[Bioperl-l] bioperl reorganization

Sat Jul 18 01:31:29 UTC 2009

On Jul 17, 2009, at 4:08 AM, Robert Buels wrote:

> Chris Fields wrote:
>> Yes, I agree.  However a large set of modules in bioperl were  
>> effectively donated by the author, so they will fall to the core  
>> devs to maintain by sheer property of legacy.
>
> This is a very sticky point.  The only way I can think of would be  
> to have each distro have a "principal maintainer", that is the go-to  
> guy for issues related to keeping it running, but can beg and cajole  
> others to help.  At least there will be fewer problems per  
> distribution, since they would be smaller.  If a maintainer has to  
> stop, he has to find somebody else to do it, or the package sits  
> there and bit rot sets in. That's just how it goes.  If it's  
> important enough (like if it's depended on by a dist that IS  
> maintained), somebody will pick it up.

Just so this isn't misunderstood, much of that code is fairly stable  
so I don't think it will be a significant problem, and it can be  
addressed at a later point.

I think if we trim off enough of the current distribution the issue  
won't matter in the long term.  I do think any legacy code will have  
to fall to the core devs for the primary reason that if bit rot does  
set in (and no one is maintaining critical modules) we can easily  
switch maintainers, fix bugs, and drop a CPAN release.
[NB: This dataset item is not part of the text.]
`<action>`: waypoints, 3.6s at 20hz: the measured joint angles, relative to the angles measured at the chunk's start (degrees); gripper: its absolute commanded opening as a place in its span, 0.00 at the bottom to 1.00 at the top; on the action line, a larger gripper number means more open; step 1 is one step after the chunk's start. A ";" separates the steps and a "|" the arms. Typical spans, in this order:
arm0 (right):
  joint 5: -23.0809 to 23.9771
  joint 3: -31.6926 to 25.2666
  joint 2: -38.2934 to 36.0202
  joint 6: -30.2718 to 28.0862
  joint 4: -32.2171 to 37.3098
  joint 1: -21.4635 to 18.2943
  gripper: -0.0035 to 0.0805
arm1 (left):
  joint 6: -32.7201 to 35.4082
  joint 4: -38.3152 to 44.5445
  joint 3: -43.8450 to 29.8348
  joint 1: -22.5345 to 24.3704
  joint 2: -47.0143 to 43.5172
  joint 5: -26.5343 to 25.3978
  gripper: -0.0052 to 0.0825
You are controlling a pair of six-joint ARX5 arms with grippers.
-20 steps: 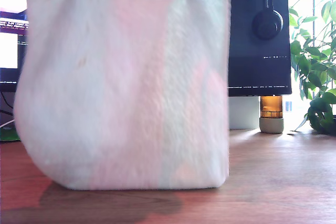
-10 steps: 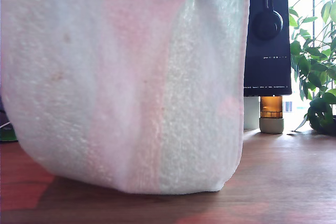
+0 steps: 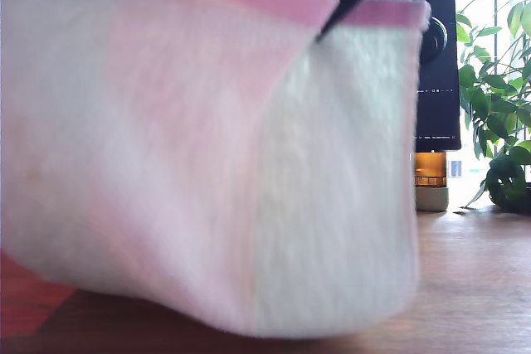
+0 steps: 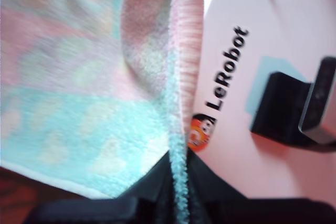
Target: Fold the tea towel to a neat square and place it to the right
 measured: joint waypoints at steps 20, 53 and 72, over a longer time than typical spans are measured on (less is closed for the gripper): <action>1.68 -3.30 0.00 -0.98 9.46 -4.22 0.03 | 0.00 5.35 -4.00 -0.04 -0.46 -11.15 0.03; 0.37 -3.39 22.16 -12.28 47.21 -21.86 0.03 | 22.10 34.34 -4.04 30.93 24.37 -14.51 0.03; -1.81 -1.70 25.83 -14.95 52.72 -24.13 0.03 | 22.71 27.69 3.13 34.86 24.65 -11.47 0.03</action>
We have a bioperl-specific account on CPAN that makes it easy.  All of  
the code is currently under that name anyway so it might as well stay  
there for the time being.

>> On bugs:
> <snip>
>> On API and the 'chicken-or-egg' issue:
> <snip>
>> What I would like is have the various breakaway Bio::* either fall  
>> back to Module::Build if Bio::Root::Build isn't present, or just  
>> use Module::Build.  My suggestion is to just use Module::Build  
>> directly, but we could scale down Bio::Root::Build to respect the  
>> Module::Build API (thus allowing it as a fallback).
> I'm not sure about this, I'm not an expert on the ins and outs  of  
> subclassing Module::Build.
>
> One idea I do have, however, is that we might think about using an  
> xt/ directory for intensive and network-based tests that are not  
> meant to be run by automated installers, which could help simplify  
> the test and build code.  I've heard that this is a pretty common  
> practice in other projects.

That's a possibility.  I have already started towards a few of those  
bug fixes, but I would rather they be *Module::Build* bugs, not  
bioperl ones (i.e. if we go with their API, it should be their bug ;)

> =====================
>
> Anyway, let's develop some concrete plans. I would say that the plan  
> at http://www.bioperl.org/wiki/Proposed_core_modules_changes is a  
> half-measure, in light of the successful (painless?) Bio::Graphics  
> extraction.
>
> Here's a new proposal:
>
> 1.) renew/construct the Bundle/Task::Bioperl, get it pulling in all  
> the current Bioperl modules as dependencies (or however it works)
>
> 2.) start repeating the same extraction procedure used with  
> Bio::Graphics:
>  * identify a candidate set of modules in bioperl-live to be  
> extracted into their own distribution, propose the extraction on the  
> mailing list, get some kind of agreement
>  * make a new component in the svn repository (alongside the bioperl- 
> live and other dirs) named something like Bio-Something-Something,  
> with trunk/, branches/, and tags/ subdirs.
>  * svn cp modules into the new trunk/lib/, tests into trunk/t,  
> scripts into trunk/scripts, and write a Build.PL just like the one  
> Lincoln wrote for Bio::Graphics.
>  * when the extracted copy looks good, use svn merge to port any  
> changes that happened in trunk to the new extracted modules if  
> necessary and test.
>  * delete the old copy from bioperl-live/trunk.
>  * identify a new candidate set of modules, propose on the mailing  
> list, and repeat

We may have to think a bit outside of just namespaces alone.  Some  
(like EUtilities) are present in more than one. These would also have  
to be in line with what others want (so now's the time to chime in).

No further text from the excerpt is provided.